Second, evidence from Greco-Roman society indicates that some men did have concubines even though they were illegal in both Greek and Roman society. Paul may be making it absolutely clear: Christian men must be pure and moral in their marital relations. He is looking for leaders with stable family lives.
The New Testament, therefore, tells us that marriage is to be seen as a divinely instituted relationship between a man and a woman. It should be monogamous and permanent. However, there are two exceptions where divorce is valid: when a spouse is unfaithful and when an unbelieving spouse deserts the marriage. In each case, the marriage is dissolved and the innocent partner is free to remarry.
Divorce is the tragic result of what be comes of humanity as it wrestles with sin and brokenness. Whenever a marriage fails, we should mourn it as tragic. But there should be no error so grave that it cannot be forgiven; no mistake beyond the reach of grace.

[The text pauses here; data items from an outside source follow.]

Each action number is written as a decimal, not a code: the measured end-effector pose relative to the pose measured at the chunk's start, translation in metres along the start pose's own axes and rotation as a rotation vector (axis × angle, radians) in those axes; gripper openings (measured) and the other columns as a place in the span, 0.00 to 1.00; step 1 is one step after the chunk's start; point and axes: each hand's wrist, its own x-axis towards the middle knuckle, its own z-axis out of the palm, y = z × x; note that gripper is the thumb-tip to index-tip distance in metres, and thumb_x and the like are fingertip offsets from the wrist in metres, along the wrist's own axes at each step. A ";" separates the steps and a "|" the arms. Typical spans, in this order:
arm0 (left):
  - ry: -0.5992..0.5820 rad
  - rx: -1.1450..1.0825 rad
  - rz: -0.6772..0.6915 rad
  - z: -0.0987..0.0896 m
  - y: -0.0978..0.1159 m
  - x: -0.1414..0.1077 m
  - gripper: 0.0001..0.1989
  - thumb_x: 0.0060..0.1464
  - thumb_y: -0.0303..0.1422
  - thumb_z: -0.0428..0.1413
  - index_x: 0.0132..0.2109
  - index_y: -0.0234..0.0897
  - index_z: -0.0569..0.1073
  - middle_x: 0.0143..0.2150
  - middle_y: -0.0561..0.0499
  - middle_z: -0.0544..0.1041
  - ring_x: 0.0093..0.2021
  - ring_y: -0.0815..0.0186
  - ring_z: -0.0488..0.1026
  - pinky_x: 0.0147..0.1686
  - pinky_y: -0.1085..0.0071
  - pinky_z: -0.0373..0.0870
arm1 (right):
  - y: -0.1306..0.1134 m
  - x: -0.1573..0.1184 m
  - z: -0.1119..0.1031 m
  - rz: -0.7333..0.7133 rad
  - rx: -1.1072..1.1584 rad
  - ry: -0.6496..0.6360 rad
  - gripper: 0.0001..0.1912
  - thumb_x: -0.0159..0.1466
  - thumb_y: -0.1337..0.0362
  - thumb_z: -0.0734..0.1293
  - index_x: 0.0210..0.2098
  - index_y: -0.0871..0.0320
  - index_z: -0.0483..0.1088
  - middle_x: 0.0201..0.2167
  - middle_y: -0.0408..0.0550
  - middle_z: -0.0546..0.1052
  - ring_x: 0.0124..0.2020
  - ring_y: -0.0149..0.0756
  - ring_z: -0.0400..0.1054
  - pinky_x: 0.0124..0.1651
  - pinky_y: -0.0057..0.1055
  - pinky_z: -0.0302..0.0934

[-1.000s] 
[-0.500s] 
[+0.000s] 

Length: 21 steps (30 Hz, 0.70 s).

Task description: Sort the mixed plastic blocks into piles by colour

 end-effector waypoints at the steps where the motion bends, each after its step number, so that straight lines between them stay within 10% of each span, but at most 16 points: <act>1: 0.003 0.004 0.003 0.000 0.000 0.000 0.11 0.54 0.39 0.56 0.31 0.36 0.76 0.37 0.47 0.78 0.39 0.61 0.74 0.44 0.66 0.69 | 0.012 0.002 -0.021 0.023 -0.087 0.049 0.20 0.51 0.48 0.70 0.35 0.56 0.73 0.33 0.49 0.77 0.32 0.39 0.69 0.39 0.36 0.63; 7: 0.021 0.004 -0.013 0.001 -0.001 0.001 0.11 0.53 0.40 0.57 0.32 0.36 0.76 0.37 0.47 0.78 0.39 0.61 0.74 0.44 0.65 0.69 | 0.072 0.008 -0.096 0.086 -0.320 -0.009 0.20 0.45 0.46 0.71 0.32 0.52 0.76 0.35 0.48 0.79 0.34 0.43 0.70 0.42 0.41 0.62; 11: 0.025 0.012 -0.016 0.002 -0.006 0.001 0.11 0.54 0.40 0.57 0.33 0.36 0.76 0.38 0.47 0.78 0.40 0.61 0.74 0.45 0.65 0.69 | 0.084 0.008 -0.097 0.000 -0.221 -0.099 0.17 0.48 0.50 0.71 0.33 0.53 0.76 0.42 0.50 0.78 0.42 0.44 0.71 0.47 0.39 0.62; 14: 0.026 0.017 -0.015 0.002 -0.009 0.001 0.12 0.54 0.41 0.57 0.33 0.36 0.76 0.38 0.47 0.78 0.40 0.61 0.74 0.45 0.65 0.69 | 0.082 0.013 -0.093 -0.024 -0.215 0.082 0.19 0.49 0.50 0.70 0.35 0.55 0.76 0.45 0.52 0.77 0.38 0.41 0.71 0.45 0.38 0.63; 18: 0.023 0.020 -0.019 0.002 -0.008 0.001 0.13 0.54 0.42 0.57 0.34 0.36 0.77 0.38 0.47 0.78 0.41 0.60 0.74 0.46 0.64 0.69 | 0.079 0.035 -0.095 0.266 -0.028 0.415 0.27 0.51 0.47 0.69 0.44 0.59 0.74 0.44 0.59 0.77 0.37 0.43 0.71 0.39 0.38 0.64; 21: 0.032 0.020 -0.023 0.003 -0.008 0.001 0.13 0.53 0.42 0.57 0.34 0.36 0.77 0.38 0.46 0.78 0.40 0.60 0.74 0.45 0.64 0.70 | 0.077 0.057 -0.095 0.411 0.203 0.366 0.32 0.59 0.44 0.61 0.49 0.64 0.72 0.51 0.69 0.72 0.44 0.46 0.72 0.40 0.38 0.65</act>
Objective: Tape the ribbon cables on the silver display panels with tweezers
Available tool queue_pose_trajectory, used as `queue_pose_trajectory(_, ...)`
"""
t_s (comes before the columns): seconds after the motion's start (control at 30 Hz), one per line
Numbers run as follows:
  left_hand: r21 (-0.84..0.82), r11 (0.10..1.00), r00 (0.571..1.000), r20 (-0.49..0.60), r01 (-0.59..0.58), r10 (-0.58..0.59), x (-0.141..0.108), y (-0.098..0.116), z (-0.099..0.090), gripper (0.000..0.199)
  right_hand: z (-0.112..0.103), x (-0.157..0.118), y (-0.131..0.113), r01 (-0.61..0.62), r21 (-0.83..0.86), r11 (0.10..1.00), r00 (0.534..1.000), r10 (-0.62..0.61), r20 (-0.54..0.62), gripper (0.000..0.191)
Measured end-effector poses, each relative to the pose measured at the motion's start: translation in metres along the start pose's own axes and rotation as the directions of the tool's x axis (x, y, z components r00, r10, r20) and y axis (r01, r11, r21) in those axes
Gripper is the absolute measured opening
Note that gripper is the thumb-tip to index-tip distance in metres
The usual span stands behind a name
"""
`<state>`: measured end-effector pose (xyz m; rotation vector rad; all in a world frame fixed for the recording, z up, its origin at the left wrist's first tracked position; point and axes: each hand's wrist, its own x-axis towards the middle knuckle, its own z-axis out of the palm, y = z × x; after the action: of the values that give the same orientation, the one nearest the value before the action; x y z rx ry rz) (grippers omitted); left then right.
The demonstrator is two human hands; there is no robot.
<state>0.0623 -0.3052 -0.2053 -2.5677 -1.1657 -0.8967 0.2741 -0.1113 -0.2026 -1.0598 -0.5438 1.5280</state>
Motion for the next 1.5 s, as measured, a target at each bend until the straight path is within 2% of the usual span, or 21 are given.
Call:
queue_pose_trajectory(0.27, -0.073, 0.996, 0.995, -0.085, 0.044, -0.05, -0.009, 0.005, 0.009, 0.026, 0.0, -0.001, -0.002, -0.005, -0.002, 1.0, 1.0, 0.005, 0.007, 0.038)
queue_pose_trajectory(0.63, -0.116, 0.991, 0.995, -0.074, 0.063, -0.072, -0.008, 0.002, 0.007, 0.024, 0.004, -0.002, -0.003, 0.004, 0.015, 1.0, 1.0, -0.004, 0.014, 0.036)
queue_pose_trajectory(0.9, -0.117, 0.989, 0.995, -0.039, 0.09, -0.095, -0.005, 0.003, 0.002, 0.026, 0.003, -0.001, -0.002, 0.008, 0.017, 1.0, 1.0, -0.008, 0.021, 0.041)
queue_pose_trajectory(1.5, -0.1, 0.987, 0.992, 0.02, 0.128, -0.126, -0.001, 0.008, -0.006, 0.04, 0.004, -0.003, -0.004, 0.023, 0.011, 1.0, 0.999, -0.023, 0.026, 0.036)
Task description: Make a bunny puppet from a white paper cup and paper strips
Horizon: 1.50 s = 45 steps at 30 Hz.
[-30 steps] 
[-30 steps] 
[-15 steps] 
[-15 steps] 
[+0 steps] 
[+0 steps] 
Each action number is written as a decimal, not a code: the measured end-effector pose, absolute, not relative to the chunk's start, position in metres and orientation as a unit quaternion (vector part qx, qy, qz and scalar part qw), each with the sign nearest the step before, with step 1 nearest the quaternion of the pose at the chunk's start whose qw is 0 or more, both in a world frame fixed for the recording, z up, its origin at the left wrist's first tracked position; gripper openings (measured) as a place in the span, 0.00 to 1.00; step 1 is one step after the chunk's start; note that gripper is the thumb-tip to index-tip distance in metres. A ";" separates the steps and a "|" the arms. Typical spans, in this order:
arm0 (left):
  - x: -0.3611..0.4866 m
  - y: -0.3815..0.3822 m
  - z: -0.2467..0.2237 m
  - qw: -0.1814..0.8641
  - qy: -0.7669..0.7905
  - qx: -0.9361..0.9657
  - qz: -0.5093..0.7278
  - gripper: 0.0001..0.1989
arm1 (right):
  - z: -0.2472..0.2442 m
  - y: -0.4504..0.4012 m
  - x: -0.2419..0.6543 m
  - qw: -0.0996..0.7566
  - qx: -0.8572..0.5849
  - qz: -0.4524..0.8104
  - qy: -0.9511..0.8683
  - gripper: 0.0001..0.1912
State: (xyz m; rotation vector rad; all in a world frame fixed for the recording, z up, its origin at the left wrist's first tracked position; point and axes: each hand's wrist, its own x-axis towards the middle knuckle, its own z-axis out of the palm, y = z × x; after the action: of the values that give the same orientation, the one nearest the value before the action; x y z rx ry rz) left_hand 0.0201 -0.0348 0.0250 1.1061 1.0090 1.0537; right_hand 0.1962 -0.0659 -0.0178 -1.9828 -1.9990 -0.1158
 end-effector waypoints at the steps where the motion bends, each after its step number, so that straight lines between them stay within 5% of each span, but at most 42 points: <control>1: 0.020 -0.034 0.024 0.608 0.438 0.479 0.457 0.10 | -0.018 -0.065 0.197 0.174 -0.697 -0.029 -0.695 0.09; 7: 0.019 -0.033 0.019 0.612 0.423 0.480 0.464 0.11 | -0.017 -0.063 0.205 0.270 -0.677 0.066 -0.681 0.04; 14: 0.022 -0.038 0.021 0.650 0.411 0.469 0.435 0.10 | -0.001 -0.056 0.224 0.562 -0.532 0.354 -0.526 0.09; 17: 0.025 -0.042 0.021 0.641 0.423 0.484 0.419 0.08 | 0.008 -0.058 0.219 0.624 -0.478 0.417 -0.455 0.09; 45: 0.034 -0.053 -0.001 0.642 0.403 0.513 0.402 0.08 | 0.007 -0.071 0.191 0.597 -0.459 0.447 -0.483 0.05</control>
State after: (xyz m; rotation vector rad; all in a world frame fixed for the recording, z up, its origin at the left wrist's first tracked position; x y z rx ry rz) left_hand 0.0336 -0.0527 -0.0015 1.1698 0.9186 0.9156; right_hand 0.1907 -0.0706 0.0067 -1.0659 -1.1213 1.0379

Likewise, our God is a God of renewal and restoration. In some cases, this means restoring a marriage to its original partnership. In other cases—and I can think of many—it means that remarriage is an opportunity for renewal and new hope. This is why churches and Christian institutions are mistaken when they indiscriminately deny the possibility of leadership positions or remarriage after men and women have divorced. Such a position denies not only the spirit of Jesus’ ministry but also misunderstands the grace of God in a broken world.